The CFPB last week announced several new appointments to its advisory boards, which included 15 members employed by regional banks and credit unions. CMLA and CHLA, however, contend that mortgage issues get short changed on the agenda.
Both organizations urged the CFPB to form a separate board that is dedicated exclusively to mortgage banking issues, and includes representative from nonbanks and community lenders.
“Over the last several years, as a number of Dodd-Frank rules have been implemented by CFPB, mortgage bankers have expressed concerns both about the guidance and clarity of these rules and the challenges of being fully compliant,” the letter said. “Thus, we believe it is especially critical for the CFPB to create a forum for community mortgage bankers to communicate on these issues.”

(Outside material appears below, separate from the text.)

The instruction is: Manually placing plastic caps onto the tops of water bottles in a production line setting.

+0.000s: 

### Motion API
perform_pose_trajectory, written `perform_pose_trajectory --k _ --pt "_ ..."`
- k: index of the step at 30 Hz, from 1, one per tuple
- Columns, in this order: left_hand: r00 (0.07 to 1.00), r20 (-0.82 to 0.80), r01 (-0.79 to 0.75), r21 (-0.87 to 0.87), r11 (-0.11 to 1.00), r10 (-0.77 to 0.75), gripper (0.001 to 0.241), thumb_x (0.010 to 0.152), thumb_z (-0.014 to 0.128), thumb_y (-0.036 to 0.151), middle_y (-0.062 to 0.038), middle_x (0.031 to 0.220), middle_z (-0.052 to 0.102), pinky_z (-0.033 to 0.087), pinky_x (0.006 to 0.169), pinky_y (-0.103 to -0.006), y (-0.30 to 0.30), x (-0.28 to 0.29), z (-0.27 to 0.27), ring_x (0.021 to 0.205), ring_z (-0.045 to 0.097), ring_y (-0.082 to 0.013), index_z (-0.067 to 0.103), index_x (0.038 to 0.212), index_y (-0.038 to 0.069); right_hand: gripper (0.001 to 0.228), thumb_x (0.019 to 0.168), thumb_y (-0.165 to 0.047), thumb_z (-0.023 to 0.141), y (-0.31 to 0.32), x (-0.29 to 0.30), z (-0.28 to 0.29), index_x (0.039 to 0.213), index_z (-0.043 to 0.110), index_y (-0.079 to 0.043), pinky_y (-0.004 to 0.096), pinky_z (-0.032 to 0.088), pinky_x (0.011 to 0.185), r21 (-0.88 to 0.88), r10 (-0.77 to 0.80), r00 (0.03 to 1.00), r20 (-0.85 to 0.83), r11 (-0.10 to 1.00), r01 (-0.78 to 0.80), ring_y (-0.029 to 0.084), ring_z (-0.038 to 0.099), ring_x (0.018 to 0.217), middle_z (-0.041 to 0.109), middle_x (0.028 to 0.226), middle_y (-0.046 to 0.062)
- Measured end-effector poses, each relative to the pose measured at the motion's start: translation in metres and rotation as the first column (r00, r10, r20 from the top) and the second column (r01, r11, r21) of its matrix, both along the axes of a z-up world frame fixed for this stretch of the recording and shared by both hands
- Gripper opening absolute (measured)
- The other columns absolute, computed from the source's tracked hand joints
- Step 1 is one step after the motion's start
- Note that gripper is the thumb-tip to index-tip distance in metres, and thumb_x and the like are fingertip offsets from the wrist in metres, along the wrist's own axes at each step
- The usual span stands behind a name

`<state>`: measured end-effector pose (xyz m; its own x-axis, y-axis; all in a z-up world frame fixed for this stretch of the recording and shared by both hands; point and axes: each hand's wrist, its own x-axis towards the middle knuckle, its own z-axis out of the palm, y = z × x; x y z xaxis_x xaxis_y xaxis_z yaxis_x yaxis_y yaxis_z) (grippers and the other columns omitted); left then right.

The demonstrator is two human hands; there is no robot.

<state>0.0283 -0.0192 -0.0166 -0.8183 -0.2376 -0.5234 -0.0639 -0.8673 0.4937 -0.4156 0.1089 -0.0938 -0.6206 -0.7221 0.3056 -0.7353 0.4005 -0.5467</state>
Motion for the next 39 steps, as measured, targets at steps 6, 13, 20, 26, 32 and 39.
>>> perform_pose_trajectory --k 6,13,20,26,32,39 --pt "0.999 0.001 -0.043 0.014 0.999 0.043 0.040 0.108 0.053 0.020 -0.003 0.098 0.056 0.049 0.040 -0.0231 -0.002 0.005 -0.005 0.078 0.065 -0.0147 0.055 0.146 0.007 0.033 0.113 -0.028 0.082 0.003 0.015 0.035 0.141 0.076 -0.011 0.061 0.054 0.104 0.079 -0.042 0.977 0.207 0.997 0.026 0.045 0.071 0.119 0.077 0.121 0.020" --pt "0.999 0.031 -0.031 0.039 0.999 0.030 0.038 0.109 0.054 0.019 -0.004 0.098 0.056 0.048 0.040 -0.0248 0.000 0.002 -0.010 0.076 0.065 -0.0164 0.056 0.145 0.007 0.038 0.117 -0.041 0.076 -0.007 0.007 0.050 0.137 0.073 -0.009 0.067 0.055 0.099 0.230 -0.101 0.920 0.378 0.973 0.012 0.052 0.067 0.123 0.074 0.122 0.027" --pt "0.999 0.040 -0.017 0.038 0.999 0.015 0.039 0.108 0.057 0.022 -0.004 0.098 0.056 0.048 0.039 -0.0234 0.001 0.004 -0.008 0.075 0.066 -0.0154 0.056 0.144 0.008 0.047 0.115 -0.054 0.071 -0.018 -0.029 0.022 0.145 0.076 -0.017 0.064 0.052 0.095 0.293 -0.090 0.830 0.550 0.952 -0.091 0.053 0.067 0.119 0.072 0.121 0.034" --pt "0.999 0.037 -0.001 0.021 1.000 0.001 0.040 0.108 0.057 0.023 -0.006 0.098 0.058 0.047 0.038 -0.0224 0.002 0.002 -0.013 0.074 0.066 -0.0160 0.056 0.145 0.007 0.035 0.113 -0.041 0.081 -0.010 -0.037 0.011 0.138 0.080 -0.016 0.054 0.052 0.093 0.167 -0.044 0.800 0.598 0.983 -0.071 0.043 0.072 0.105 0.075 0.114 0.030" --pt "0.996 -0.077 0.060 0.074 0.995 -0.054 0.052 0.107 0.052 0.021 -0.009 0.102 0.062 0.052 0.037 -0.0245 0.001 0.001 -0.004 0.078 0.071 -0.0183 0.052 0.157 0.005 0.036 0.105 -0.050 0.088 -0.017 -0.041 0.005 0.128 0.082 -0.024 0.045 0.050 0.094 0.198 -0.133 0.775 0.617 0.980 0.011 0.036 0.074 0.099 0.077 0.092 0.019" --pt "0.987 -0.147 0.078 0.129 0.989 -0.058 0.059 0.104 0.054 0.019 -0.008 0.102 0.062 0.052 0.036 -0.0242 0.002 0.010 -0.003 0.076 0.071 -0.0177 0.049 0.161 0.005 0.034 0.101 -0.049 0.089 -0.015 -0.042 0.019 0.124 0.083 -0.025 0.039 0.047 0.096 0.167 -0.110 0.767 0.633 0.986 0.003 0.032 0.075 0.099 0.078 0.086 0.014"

CMLA Executive Director Glen Corso said one of CMLA’s members attempted to get on the community bank advisory board, but was passed over. That person runs the mortgage division for a community bank.
“This member told me he reviewed the minutes of prior meetings of the community bank advisory council and said that only a small portion of their agenda dealt with mortgage issues, so our point is that we want an advisory council focused on mortgage issues, composed of lenders that utilize the mortgage banking business model,” Corso said. “That would include nonbanks, but also a number of community banks as well.”
A CFPB spokesperson didn’t immediately return a request for comment.